Now, it could take several months to put 30 man-hours on any one guitar. I have a few, some don't get played very often at all, so they might go even a year or more between string changes.


----------



## exhaust_49 (Jan 4, 2007)

I change my strings once every 6 months.


----------



## Tarbender (Apr 7, 2006)

I agree with Roboman... Thats why I inspect my guitars every month whether the've been played or not. I figure if the fret booard needs attention the strings have to be changed anyway to do a proper job on the fretboard. Are you going to scrimp on $7.00 or $8.00 a month on some thing you care about. Whether it cost you $100.00 or $1000.00 it's really a minor expense. 

On my favorite acoustic guitar I change the guitar strings every other week because I like the way it sounds with new strings. That being said it's a $500.00 guitar that I would put up against any $2000.00 guitar. Next to taking care of the fret board, its best thing you can do for your guitar.

And I've never used Elixers except for the set my Taylor came with and I changed those for John Pearse and never looked back - best sounding strings for bright wood guitars I've ever used - bar none. Just my $0.02


----------



## Cross (Jan 8, 2007)

Well - I just broke the string on my acoustic. One day after I even posted this thread LOL. Thanks for all the feedback everyone!


----------



## Jeff Flowerday (Jan 23, 2006)

Cross said:


> Well - I just broke the string on my acoustic. One day after I even posted this thread LOL. Thanks for all the feedback everyone!

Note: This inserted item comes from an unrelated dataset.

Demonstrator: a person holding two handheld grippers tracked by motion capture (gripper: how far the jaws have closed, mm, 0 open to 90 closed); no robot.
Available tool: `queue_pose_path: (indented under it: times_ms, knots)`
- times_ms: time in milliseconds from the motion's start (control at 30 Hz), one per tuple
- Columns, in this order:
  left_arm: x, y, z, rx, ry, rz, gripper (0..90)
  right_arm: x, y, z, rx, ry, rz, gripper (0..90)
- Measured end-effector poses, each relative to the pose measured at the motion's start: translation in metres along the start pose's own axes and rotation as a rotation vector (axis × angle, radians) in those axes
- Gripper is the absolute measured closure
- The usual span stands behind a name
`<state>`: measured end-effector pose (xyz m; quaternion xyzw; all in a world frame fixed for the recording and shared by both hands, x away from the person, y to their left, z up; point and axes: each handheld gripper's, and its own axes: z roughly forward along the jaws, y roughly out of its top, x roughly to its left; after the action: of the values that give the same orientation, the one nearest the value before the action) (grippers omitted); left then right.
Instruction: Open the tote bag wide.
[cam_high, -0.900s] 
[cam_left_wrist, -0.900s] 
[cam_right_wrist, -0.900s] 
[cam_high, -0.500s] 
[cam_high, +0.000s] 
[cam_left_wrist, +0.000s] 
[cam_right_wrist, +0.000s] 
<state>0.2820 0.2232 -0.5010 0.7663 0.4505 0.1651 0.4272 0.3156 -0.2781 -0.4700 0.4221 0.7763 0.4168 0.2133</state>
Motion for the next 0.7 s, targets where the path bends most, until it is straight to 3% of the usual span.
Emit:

Which string? Do you know were they Elixir?


----------



## Cross (Jan 8, 2007)

Jeff Flowerday said:


> Which string? Do you know were they Elixir?


It was the G-string. The Larrivee website indicates that that all -03 series guitars come OEM with Everly Cleartone strings. The ball-end of the string is green FYI.


----------



## Cross (Jan 8, 2007)

Would anyone have some string recommendations for my acoustic? It's a Larrivee D-03WL (Claro Walnut)


----------



## Mike MacLeod (Nov 27, 2006)

*I like new strings*

I like the sound and feel of new strings. I change them every couple of weeks.


----------



## lolligagger (Feb 4, 2006)

I'm not too religious in my approach to string management, but I do try to make it a habit wash my hands before playing, and to wipe the fretboard down when I'm done. My string replacement schedule is based on tone feedback. 

I do find that using an in-case humidifier shortens string life dramatically. I switch to D'Addario EXP's in the winter to help extend string life, but I admit to preferring standard D'Addario strings. I probably go 5 - 6 weeks tops for EXP's and 3 - 4 weeks max for standard D'Addarios. If I know that I'm going to be playing with others I might swap strings the day before. My strings are usually sufficiently dead when I replace them that I can appreciate the new ones.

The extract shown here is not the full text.